* THE PROBLEM *
What is the number of lines in these entries that include "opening"? Write that number and no other text.

Records contained in a dataset:
---+---

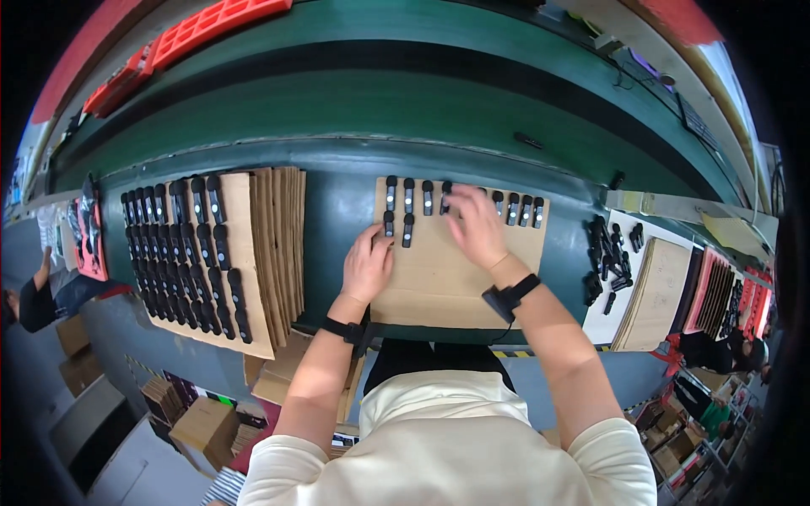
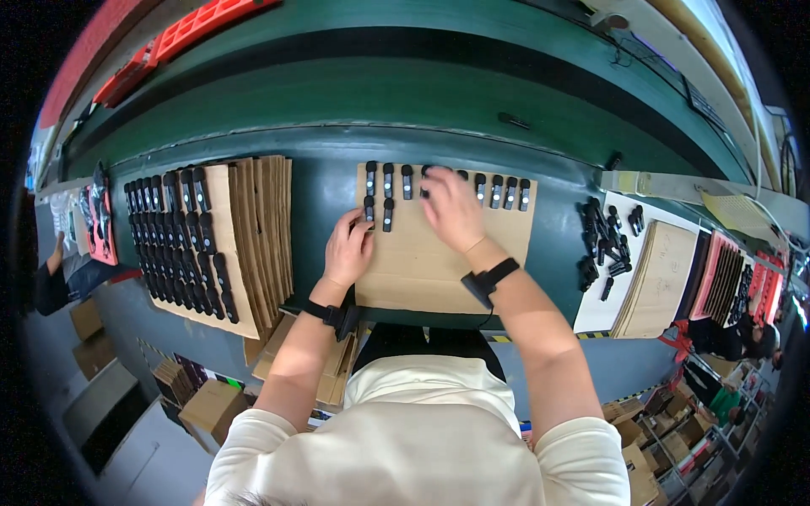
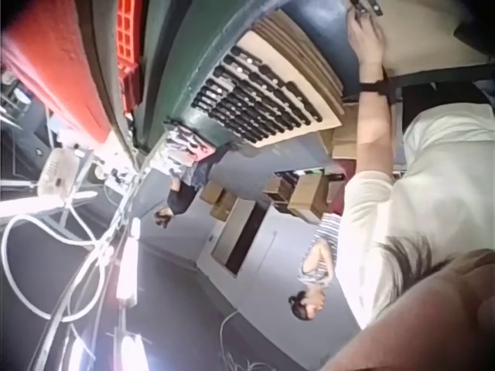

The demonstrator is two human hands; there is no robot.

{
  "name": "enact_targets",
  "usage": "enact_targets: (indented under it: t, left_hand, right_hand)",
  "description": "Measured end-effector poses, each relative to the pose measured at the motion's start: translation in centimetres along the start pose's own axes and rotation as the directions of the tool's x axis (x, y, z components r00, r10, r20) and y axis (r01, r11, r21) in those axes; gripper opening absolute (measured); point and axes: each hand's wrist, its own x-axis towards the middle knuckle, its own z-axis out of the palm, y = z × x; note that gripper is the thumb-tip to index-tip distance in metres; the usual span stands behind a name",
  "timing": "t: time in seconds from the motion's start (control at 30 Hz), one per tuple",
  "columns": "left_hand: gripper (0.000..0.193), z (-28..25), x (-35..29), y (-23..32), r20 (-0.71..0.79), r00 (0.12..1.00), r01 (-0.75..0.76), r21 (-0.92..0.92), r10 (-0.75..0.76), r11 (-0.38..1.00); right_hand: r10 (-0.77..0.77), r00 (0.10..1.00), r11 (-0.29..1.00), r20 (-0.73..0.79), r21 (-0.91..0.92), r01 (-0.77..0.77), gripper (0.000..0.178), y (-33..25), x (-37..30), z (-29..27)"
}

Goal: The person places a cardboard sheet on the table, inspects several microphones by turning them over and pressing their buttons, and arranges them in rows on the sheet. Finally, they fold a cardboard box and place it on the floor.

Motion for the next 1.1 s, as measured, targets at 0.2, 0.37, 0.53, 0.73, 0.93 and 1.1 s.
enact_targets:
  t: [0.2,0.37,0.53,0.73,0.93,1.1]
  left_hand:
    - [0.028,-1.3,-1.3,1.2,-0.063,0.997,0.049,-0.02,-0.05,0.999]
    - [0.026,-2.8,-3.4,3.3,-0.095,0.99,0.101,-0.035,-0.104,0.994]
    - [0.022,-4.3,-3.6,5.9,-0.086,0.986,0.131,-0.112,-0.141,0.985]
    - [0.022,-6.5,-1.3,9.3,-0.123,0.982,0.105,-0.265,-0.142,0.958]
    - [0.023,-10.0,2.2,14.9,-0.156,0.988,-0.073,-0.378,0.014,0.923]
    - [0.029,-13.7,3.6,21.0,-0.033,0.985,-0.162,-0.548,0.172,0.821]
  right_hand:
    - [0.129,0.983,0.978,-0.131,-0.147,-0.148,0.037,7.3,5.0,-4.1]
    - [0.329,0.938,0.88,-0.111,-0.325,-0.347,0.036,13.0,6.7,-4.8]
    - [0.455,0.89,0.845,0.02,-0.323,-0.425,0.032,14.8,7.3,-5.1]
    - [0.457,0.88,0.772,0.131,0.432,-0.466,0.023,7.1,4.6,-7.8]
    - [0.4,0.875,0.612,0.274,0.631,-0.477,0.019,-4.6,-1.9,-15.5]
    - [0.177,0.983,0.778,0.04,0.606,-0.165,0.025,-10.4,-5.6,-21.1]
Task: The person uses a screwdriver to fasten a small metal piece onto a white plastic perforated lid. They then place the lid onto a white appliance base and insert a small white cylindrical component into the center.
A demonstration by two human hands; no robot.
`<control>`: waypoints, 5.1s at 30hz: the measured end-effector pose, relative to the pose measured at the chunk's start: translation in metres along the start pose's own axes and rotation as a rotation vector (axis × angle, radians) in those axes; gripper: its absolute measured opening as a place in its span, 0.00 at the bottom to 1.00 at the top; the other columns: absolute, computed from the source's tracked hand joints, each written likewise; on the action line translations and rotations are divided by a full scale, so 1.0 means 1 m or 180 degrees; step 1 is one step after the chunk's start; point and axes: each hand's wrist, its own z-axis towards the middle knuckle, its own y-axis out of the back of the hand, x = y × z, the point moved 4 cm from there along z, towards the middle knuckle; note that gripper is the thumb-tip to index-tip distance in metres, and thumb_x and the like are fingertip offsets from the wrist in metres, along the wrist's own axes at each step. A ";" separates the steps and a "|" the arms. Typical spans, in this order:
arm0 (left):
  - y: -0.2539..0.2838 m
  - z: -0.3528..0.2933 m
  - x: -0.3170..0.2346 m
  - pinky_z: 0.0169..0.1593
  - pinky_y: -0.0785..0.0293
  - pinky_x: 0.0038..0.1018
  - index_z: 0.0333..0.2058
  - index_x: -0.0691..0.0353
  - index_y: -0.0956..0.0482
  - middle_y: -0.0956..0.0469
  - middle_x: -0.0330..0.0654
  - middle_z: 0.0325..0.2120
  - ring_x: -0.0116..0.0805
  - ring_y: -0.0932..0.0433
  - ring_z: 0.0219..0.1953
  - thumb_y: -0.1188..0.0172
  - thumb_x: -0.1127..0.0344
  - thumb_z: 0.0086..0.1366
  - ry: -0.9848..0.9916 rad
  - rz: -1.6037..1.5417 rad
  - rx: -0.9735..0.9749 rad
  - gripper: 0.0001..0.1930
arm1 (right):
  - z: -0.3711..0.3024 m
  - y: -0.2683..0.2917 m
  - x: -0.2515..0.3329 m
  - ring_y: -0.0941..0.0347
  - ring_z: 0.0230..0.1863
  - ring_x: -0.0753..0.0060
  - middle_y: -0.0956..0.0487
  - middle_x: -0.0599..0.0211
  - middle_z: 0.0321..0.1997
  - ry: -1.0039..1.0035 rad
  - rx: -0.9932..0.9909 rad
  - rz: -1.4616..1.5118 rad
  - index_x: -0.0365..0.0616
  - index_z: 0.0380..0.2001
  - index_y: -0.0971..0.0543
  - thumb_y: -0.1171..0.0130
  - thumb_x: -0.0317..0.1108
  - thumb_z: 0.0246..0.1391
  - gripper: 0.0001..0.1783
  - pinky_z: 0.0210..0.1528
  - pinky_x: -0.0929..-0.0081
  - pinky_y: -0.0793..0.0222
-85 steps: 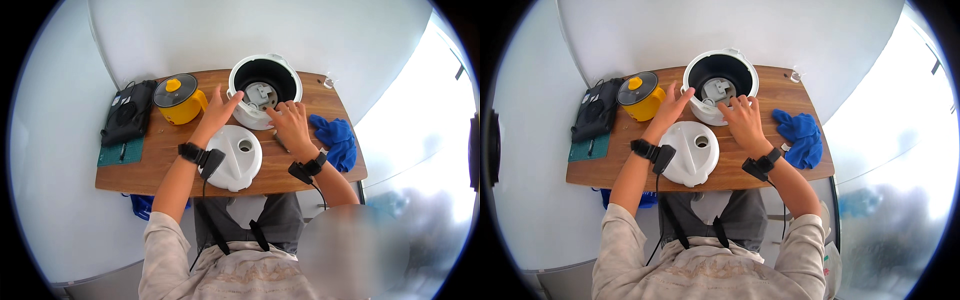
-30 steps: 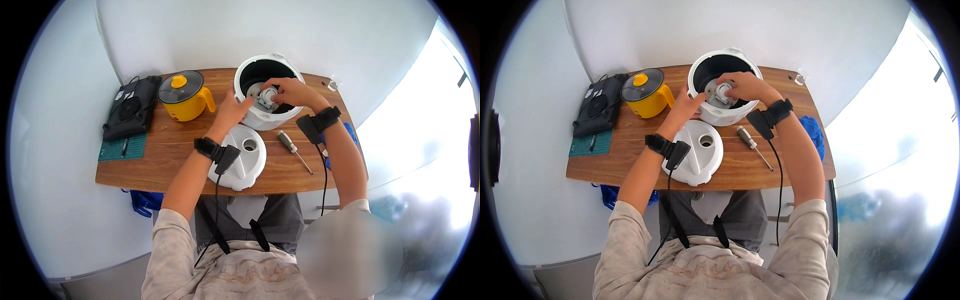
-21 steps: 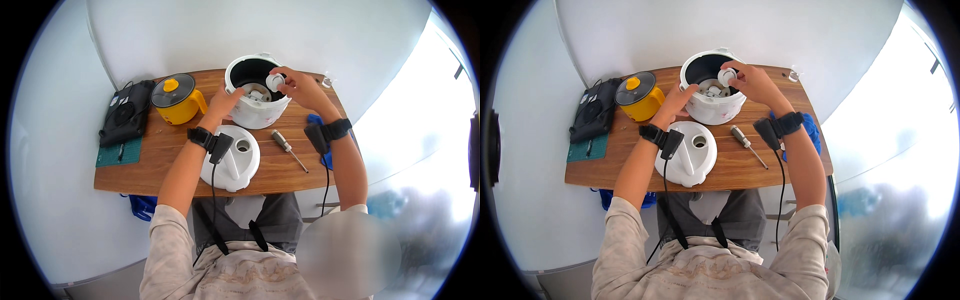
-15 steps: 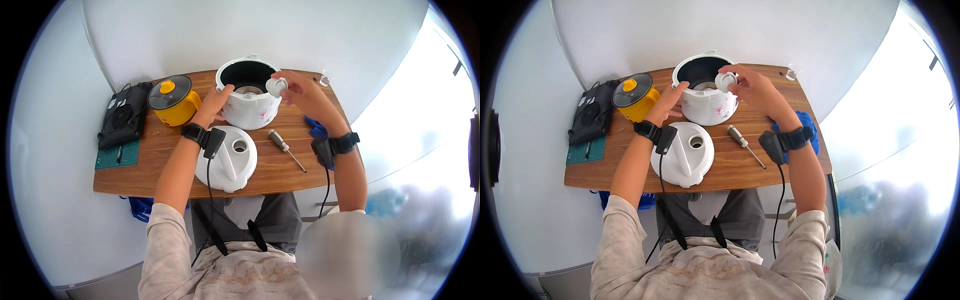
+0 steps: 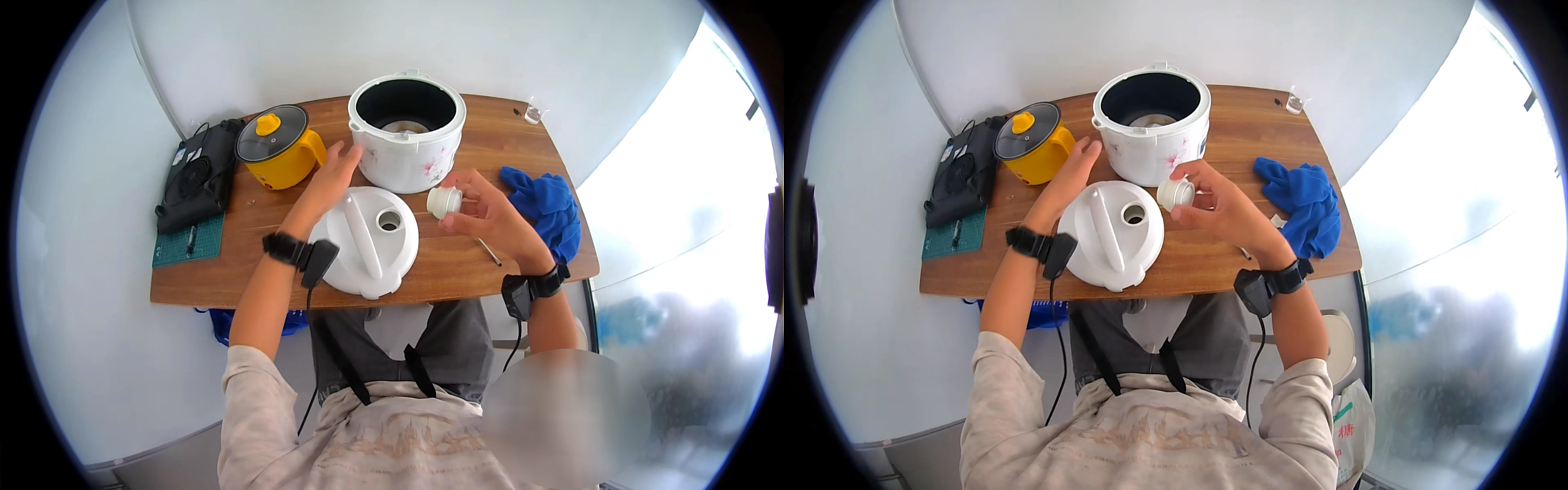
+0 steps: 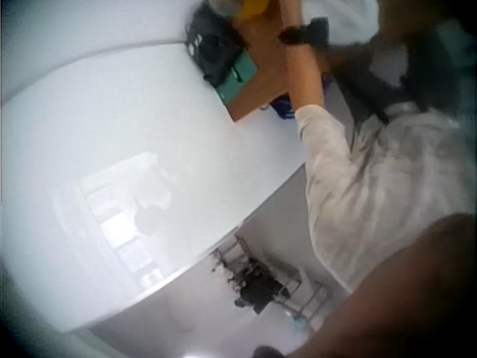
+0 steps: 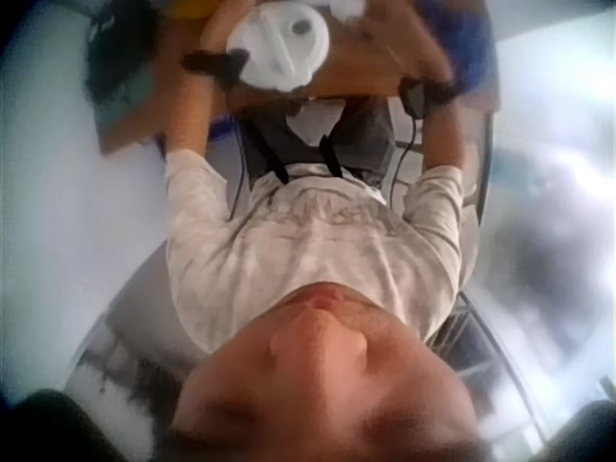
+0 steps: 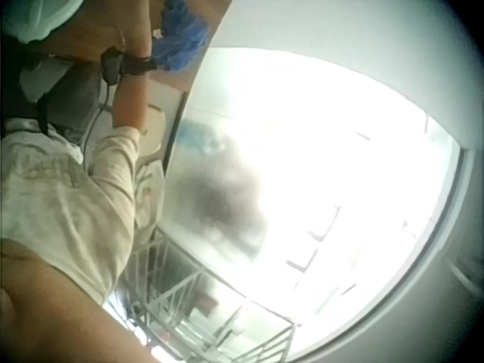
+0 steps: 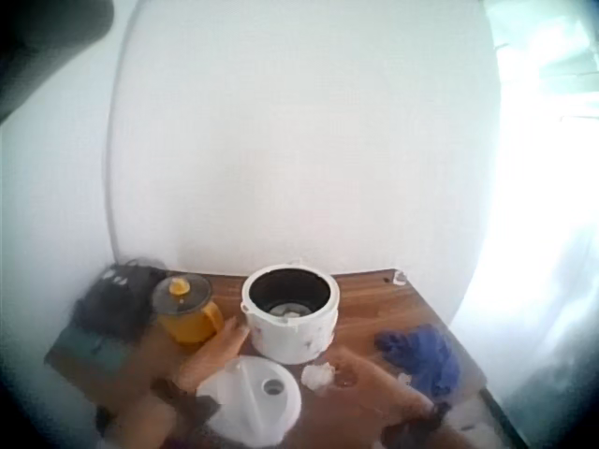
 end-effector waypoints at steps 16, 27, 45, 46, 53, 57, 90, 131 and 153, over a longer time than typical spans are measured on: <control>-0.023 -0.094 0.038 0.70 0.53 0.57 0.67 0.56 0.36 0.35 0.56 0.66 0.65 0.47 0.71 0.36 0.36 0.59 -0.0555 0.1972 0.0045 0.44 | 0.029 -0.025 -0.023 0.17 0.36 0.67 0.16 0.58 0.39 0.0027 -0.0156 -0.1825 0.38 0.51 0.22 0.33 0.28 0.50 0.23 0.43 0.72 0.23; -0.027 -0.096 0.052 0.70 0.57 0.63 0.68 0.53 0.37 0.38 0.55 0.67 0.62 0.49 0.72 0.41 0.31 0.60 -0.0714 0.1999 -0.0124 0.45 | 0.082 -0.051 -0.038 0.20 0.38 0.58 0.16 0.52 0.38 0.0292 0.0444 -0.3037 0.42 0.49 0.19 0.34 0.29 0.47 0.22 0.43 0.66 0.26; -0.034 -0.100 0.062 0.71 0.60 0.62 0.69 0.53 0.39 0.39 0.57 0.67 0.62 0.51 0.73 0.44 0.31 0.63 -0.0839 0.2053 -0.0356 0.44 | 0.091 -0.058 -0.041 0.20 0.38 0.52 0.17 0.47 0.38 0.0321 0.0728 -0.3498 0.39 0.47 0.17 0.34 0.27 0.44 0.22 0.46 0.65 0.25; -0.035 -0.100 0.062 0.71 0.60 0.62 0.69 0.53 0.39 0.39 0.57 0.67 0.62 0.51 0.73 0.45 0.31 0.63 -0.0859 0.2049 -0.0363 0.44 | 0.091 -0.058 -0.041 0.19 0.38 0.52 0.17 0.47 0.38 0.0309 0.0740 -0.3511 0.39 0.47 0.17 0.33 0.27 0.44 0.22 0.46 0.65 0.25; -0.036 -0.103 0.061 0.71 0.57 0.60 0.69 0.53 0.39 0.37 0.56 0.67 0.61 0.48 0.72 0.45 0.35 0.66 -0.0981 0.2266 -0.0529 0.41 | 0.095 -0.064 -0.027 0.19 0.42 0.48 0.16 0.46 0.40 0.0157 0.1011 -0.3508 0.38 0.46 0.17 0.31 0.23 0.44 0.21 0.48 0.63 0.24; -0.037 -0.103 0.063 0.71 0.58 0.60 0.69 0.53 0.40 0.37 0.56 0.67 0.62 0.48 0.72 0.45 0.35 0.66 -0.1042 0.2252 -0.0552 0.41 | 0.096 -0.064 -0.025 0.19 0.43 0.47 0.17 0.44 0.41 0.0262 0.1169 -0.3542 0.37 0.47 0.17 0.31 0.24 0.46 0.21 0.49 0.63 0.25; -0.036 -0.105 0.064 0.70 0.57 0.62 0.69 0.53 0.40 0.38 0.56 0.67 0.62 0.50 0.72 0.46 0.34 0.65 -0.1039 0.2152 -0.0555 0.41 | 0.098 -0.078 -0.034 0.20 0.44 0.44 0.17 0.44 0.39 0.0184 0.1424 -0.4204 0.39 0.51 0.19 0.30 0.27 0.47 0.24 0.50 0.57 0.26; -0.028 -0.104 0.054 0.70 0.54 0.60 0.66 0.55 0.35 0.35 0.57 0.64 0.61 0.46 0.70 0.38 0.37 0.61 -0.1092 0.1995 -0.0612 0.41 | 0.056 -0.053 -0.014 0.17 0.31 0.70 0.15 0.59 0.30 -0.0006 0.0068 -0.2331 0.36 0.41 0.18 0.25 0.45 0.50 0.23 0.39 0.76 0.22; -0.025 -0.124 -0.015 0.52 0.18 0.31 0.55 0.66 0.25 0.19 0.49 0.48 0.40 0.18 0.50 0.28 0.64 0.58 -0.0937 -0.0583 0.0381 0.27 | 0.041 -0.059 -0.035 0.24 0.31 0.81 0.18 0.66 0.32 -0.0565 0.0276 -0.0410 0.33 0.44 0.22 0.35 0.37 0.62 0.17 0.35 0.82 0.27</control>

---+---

* EXPECTED ANSWER *
2